Oliver Winchester, of course, hoped for an Army contract, but Army purchasers were stingy sorts. Those repeating rifles shot fast. Too fast. What’s more, a rifle could hold fifteen rounds and a carbine twelve. The U.S. Army felt a lot better keeping their soldiers with single-shot Springfields. It would save ammunition, and, therefore, save money.
Maybe not lives, though. George Custer and his 7th Cavalry boys proved that at the Little Big Horn when they found themselves overmatched by Indian warriors, many of whom carried Winchester repeaters.
The original ’73s came in various models—Sporting Rifle, carbine, and even musket. Round or octagonal barrels were available, and specialties could be ordered from the factory—five dollars for nickel plating, extra trimmings in nickel for three dollars, silver for five dollars, or gold for ten dollars. A pair of set triggers would cost four dollars. A fancy walnut stock, or even checking butt stock and forearm was an option. Case-hardening, swivels and sling straps, fancy wood, cases, boxes, even heavier barrels could be ordered. And engraving? That could run the buyer anywhere from five dollars to one hundred dollars.
A typical Winchester ran from twenty-four to twenty-seven dollars.
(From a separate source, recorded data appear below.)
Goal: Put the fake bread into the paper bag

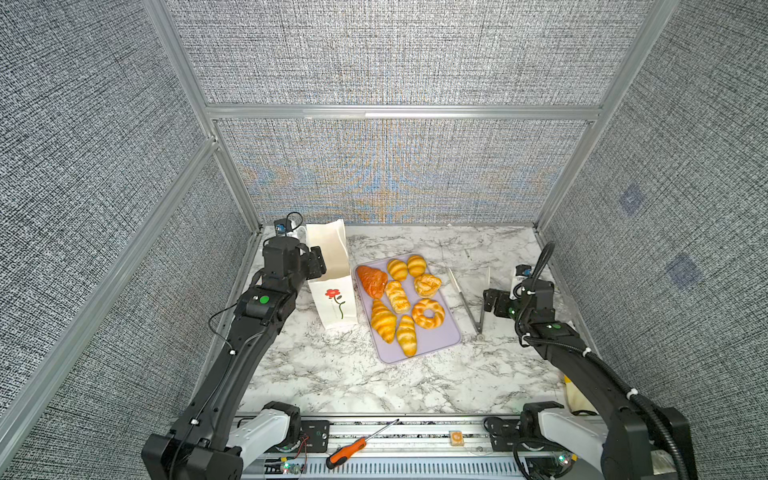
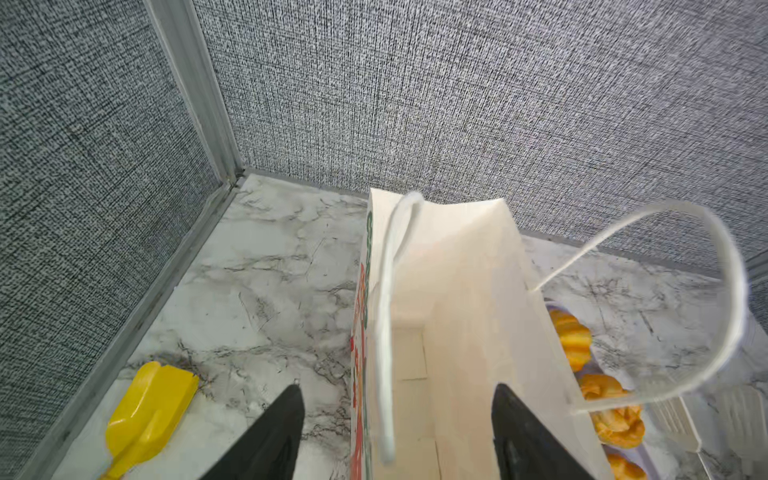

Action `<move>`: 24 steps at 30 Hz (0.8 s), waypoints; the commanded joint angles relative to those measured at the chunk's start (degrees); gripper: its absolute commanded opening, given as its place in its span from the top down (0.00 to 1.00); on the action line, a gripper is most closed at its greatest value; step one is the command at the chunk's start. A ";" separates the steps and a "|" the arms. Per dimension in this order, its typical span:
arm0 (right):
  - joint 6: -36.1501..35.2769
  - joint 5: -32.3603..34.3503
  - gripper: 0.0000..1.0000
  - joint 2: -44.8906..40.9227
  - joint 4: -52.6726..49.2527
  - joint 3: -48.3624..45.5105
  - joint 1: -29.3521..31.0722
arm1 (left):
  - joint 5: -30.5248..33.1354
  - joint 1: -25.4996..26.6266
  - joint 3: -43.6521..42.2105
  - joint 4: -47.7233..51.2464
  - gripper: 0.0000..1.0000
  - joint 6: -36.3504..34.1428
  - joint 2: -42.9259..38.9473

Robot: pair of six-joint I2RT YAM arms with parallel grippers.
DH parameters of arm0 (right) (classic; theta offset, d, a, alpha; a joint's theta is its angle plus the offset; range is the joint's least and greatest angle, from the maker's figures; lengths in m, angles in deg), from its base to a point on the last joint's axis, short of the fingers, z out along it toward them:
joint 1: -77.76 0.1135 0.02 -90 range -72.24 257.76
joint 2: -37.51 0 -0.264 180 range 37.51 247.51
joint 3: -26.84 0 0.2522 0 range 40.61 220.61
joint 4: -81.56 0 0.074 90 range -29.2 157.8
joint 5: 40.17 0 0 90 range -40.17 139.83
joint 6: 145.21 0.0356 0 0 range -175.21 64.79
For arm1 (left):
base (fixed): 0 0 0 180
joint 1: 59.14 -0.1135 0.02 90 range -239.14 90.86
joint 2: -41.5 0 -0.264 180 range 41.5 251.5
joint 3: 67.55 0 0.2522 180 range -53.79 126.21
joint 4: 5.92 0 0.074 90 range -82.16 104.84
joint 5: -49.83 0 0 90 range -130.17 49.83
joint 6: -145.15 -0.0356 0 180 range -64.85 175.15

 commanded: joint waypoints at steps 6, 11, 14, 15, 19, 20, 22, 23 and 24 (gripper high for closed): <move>-0.34 0.98 0.01 1.16 -2.36 1.11 0.13 | 0.25 -0.04 1.70 1.46 0.42 1.18 4.31; -0.88 1.11 0.01 1.86 -3.66 1.87 0.15 | 0.36 -0.13 2.40 1.36 0.50 1.24 6.80; -1.27 1.27 0.01 2.08 -4.38 2.18 0.13 | -0.17 -0.30 2.48 0.94 0.57 0.90 7.75; -1.35 1.39 0.01 2.12 -4.59 2.28 0.13 | -0.21 -0.30 2.68 1.18 0.59 0.89 8.12; -1.43 2.00 0.01 2.42 -5.60 2.92 0.13 | -0.69 -0.95 3.15 1.27 0.69 0.80 8.65; -1.34 2.04 0.01 2.47 -5.70 2.98 0.13 | -0.95 -1.23 3.15 0.95 0.71 0.79 8.61; -1.21 2.13 0.01 2.69 -5.80 3.07 0.13 | -1.47 -1.73 3.23 0.46 0.80 0.54 8.69; -1.05 2.13 0.01 2.74 -5.83 3.09 0.13 | -1.85 -1.94 3.44 0.33 0.84 0.49 8.78; -0.97 2.20 0.01 2.82 -5.88 3.09 0.13 | -2.26 -2.13 3.62 0.21 0.89 0.38 9.00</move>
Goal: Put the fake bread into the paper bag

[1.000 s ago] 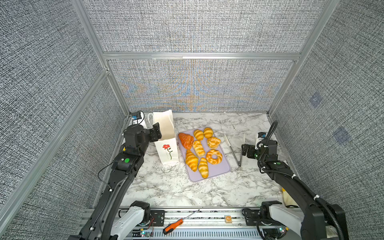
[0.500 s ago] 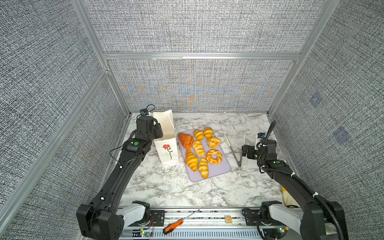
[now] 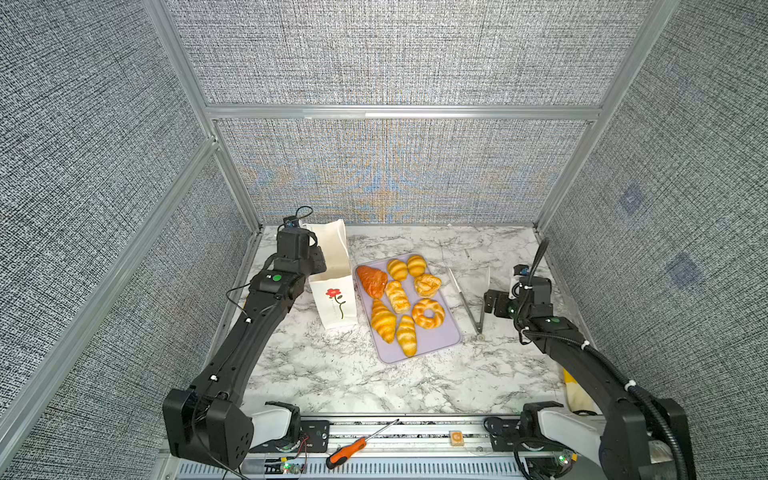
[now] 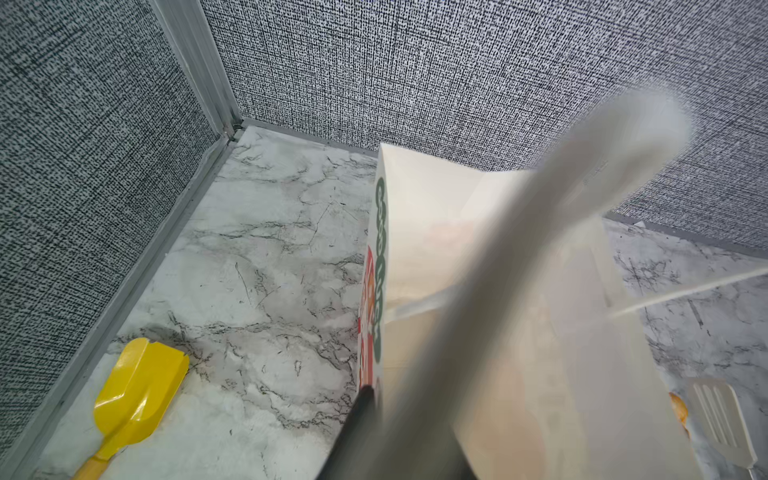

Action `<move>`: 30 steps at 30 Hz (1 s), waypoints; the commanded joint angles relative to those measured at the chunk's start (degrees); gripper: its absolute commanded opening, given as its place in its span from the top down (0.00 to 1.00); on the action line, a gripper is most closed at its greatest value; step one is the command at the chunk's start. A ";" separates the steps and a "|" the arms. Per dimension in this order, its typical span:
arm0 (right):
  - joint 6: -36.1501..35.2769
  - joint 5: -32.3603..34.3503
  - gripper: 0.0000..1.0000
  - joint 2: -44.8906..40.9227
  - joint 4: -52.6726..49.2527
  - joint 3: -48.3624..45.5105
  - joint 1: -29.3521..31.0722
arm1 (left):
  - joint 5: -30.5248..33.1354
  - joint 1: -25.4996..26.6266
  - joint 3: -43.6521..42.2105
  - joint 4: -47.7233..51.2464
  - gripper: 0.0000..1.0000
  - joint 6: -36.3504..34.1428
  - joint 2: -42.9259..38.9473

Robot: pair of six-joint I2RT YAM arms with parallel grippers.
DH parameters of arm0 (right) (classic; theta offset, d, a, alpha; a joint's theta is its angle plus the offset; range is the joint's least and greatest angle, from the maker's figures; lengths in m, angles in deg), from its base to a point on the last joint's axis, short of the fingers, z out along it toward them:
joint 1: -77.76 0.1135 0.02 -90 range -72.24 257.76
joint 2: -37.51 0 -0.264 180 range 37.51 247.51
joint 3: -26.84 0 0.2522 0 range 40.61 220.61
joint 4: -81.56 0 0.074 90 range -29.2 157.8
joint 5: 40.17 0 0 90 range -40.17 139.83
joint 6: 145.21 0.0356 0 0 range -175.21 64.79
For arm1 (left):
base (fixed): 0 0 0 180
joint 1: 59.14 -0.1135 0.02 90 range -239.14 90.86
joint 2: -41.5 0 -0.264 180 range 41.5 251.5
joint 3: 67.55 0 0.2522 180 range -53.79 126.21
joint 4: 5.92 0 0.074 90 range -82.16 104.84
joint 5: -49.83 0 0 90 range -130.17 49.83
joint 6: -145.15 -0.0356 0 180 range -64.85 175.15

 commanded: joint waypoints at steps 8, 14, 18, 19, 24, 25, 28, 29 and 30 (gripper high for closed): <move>0.57 0.40 0.01 0.33 -1.81 1.07 0.13 | -3.90 -2.59 1.07 -4.16 1.00 -0.22 1.47; 0.58 0.32 0.01 0.43 -2.48 1.63 0.13 | -7.13 -6.13 2.28 -6.41 1.00 -0.86 4.28; 0.79 0.23 0.01 0.63 -2.88 1.77 0.13 | -8.52 -7.71 4.38 -6.62 1.00 -1.68 6.73; 0.83 0.16 0.01 0.60 -3.03 1.72 0.13 | -8.92 -8.07 4.86 -6.70 1.00 -2.00 7.36; 1.31 -0.47 0.01 1.28 -3.35 1.65 0.13 | -10.33 -9.79 6.28 -6.49 1.00 -2.62 9.05; 1.71 -0.52 0.01 1.63 -3.40 1.69 0.13 | -10.71 -9.95 6.30 -6.45 1.00 -2.56 9.24; 3.20 -0.58 0.02 2.90 -4.07 2.25 0.13 | -11.27 -10.21 5.66 -6.88 1.00 -1.84 9.10; 3.51 -0.58 0.03 3.50 -4.49 2.48 0.13 | -11.34 -10.25 5.31 -7.12 1.00 -1.63 8.92; 3.78 -0.58 0.05 4.02 -4.87 2.81 0.13 | -11.39 -10.33 5.04 -7.23 1.00 -1.53 8.75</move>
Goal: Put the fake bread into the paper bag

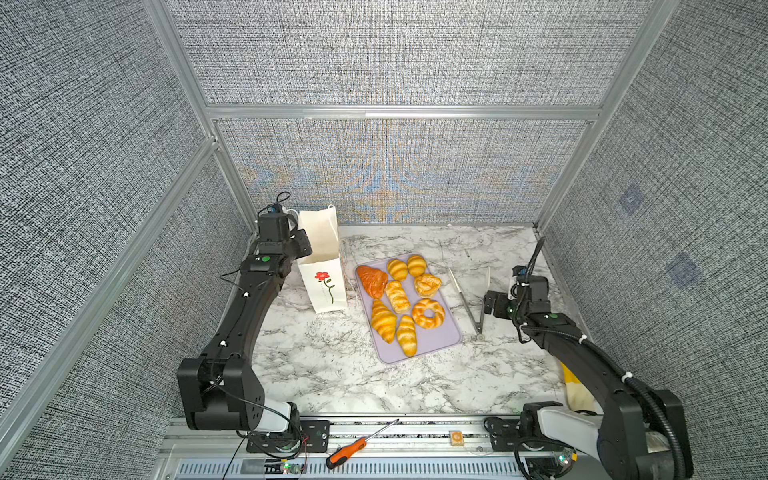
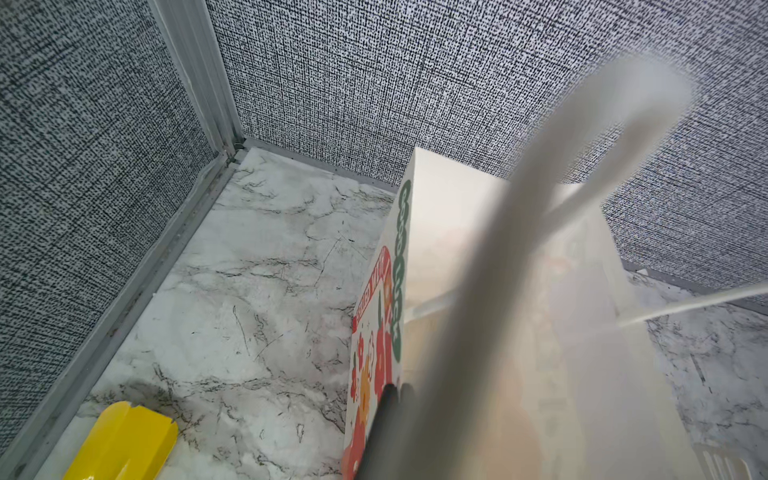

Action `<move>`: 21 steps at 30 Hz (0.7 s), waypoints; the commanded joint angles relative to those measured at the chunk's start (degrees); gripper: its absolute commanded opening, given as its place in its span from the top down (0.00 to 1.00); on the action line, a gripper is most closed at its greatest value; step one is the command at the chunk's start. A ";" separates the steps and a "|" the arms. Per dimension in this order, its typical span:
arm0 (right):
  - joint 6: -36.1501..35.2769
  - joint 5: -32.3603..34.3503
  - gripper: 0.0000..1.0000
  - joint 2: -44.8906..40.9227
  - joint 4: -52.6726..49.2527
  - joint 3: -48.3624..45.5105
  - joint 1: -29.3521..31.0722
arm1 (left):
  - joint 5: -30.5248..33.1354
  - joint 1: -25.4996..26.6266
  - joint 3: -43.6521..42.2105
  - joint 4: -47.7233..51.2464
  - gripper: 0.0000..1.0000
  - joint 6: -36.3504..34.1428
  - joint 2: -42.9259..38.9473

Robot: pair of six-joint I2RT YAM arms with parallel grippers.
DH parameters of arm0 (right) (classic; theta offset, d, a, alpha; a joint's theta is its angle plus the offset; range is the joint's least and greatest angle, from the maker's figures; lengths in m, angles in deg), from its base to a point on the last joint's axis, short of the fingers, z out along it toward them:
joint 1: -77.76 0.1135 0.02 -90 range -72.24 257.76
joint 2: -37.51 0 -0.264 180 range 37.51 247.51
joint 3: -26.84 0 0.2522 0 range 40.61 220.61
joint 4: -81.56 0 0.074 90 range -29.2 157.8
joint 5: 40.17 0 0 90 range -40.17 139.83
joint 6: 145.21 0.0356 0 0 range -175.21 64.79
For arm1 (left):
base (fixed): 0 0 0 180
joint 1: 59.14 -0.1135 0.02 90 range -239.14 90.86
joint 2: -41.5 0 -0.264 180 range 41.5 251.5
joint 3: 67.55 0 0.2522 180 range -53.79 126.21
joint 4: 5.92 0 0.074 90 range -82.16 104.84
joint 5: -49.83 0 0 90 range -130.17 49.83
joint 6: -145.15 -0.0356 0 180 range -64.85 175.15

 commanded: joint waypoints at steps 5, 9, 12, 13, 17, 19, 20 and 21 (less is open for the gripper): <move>2.98 -0.83 0.13 4.29 -2.76 2.18 0.13 | -1.87 -0.46 -2.02 -1.72 0.83 0.84 -1.51; 3.71 -0.78 0.19 7.54 -3.14 2.81 0.04 | -2.21 -0.49 -3.93 -2.60 0.61 1.65 -3.15; 4.19 -1.31 0.23 9.82 -3.53 3.59 0.04 | -1.89 -0.50 -5.39 -3.18 0.41 2.00 -5.21; 4.37 -1.55 0.24 10.31 -3.36 3.84 0.04 | -1.46 -0.52 -5.88 -3.31 0.35 2.01 -5.99; 5.62 -2.19 0.26 12.00 -1.18 3.76 0.05 | -0.10 -0.50 -8.94 -5.05 0.21 1.29 -10.28; 6.03 -2.19 0.28 13.02 -0.91 4.37 0.04 | 1.23 -0.51 -10.64 -5.70 0.15 0.86 -12.63; 6.35 -2.39 0.29 13.74 -0.80 4.76 0.04 | 2.13 -0.50 -11.35 -5.82 0.12 0.70 -13.78; 6.47 -2.72 0.30 14.30 -0.88 5.21 0.12 | 3.35 -0.50 -12.07 -5.75 0.09 0.68 -15.02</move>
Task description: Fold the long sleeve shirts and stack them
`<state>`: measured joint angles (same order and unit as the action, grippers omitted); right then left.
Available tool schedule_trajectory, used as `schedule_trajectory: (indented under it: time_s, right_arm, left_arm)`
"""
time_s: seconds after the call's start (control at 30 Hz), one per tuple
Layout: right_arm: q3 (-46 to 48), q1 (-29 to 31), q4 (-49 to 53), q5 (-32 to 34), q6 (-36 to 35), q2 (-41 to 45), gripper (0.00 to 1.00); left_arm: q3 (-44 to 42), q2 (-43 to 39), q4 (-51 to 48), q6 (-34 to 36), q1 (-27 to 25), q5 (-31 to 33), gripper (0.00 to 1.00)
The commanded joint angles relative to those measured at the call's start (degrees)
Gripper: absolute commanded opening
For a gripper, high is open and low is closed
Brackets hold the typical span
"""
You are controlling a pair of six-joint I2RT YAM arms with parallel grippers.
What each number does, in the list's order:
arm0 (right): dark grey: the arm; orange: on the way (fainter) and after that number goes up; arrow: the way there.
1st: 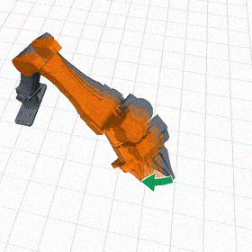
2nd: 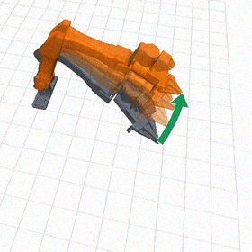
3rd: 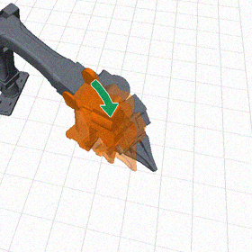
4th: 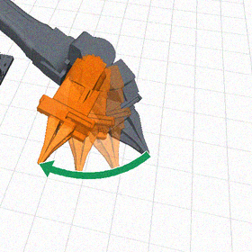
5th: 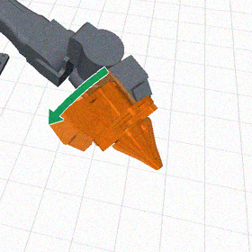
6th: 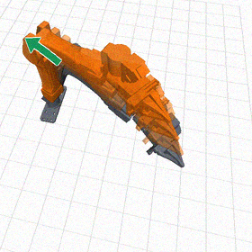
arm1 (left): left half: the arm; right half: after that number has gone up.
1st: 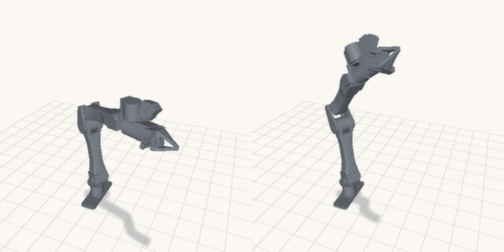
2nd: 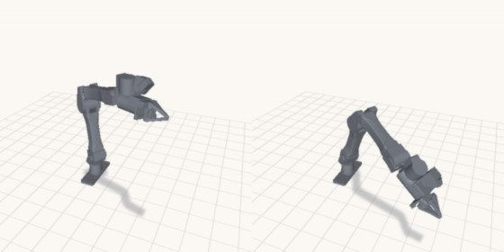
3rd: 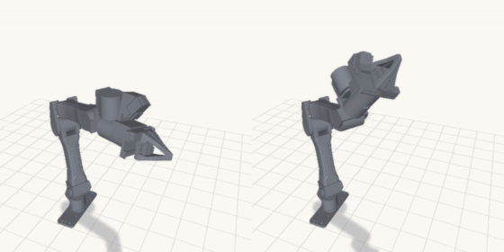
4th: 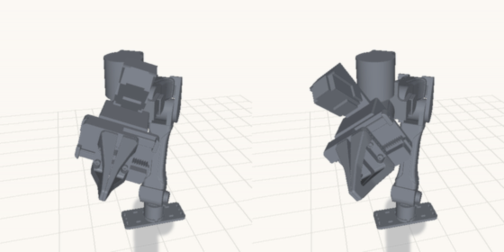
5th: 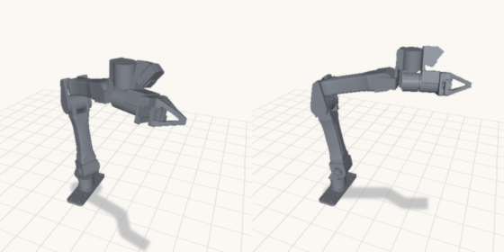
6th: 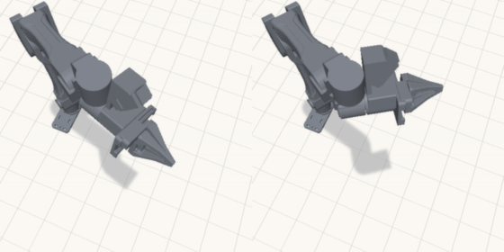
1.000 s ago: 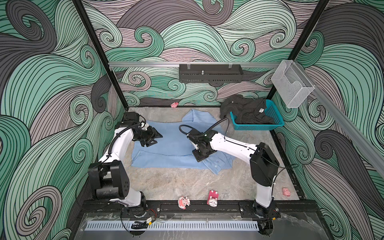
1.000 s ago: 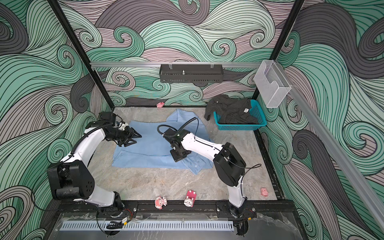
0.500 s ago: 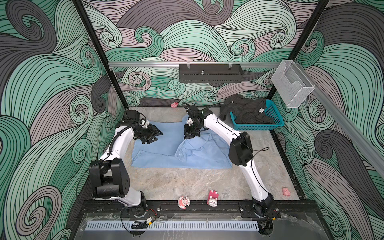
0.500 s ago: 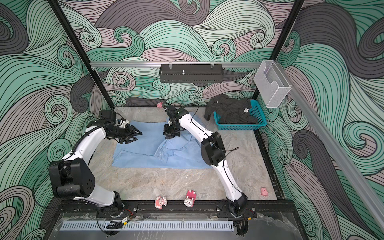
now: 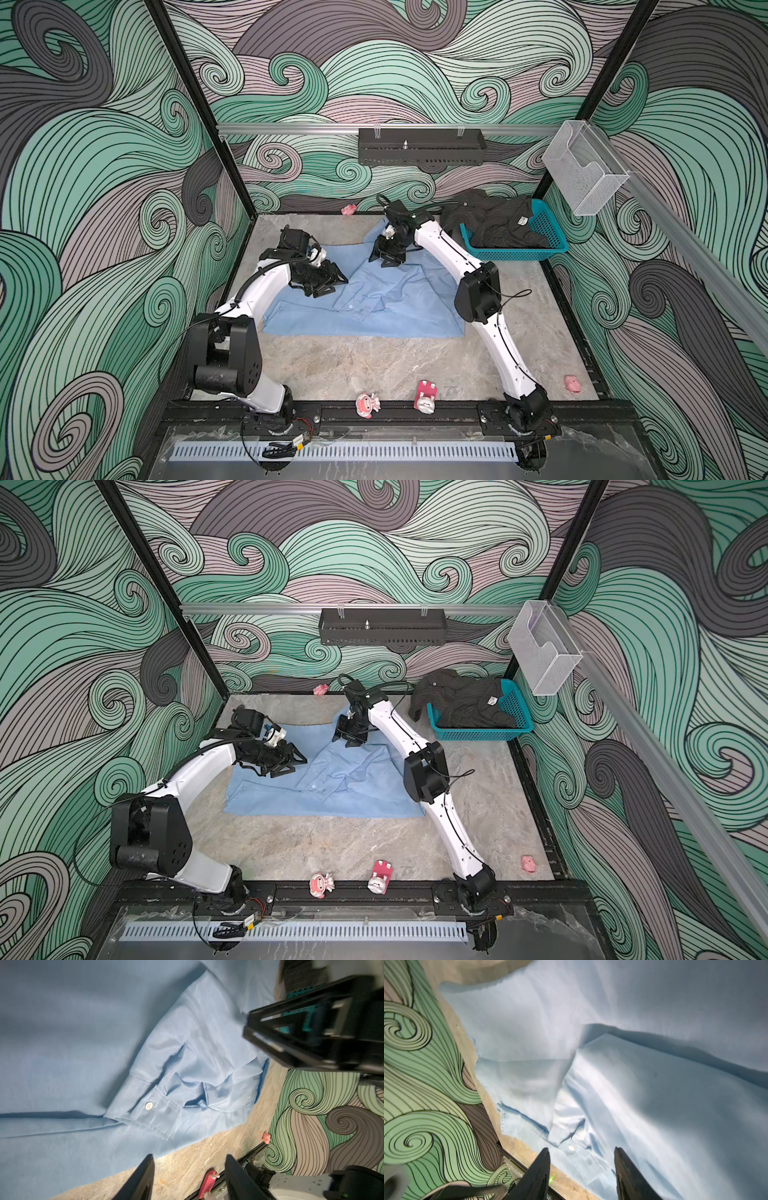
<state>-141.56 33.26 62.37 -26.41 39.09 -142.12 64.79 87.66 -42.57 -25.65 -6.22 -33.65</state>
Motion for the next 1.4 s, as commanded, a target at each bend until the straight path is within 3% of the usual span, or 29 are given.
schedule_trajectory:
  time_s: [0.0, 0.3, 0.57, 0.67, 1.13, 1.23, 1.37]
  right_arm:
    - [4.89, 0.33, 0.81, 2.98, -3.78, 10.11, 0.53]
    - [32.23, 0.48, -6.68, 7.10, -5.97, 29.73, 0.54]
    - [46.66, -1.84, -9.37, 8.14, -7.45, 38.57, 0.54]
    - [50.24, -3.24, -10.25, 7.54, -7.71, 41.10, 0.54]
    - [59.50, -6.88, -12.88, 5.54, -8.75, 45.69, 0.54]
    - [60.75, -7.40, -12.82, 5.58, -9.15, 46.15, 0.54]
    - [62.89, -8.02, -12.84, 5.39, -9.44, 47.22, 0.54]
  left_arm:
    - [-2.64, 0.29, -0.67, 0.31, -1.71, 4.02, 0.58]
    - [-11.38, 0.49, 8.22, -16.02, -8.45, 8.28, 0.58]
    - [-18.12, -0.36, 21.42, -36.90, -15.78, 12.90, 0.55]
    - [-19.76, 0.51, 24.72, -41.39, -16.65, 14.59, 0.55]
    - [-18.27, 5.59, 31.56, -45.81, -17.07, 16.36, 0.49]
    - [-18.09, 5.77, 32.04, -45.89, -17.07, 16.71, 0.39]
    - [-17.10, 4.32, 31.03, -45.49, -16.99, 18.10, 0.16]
“They test every sporting rifle,” Jimmy explained as he set an empty airtight atop a corral post. “Barrels considered of ‘extra merit’ they turn into special rifles. Called them ‘One of a Thousand,’ and sold them for a hundred bucks. Other good-shooting barrels considered ‘One of a Hundred,’ had another twenty bucks tacked on to the price.”
“What one did you get, Uncle Jimmy?” Jacob called out.
Jimmy’s long legs carried him from the corral. “Just a run-of-the-mill carbine. Nothing fancy. But it shoots true.” He started to toss the Winchester to James, thought better of it, and kept walking until he handed the weapon to his nephew, while calling out to Jacob.
“Jake. You’d do me a favor if you’d grab the reins to your pa’s horse and lead him over this way.”
Kris couldn’t help herself. “That’s right. James is likely to kill Pa’s horse.”
“That ain’t it at all,” Uncle Jimmy said.
James just stared at the weapon he had been offered. He took it, feeling his throat turn dry, and brought it close to his chest. He felt his body tremble.
“Should I fetch your horse, Uncle Jimmy?” Kris called out, pointing at that wiry, rangy, but tough brown mustang.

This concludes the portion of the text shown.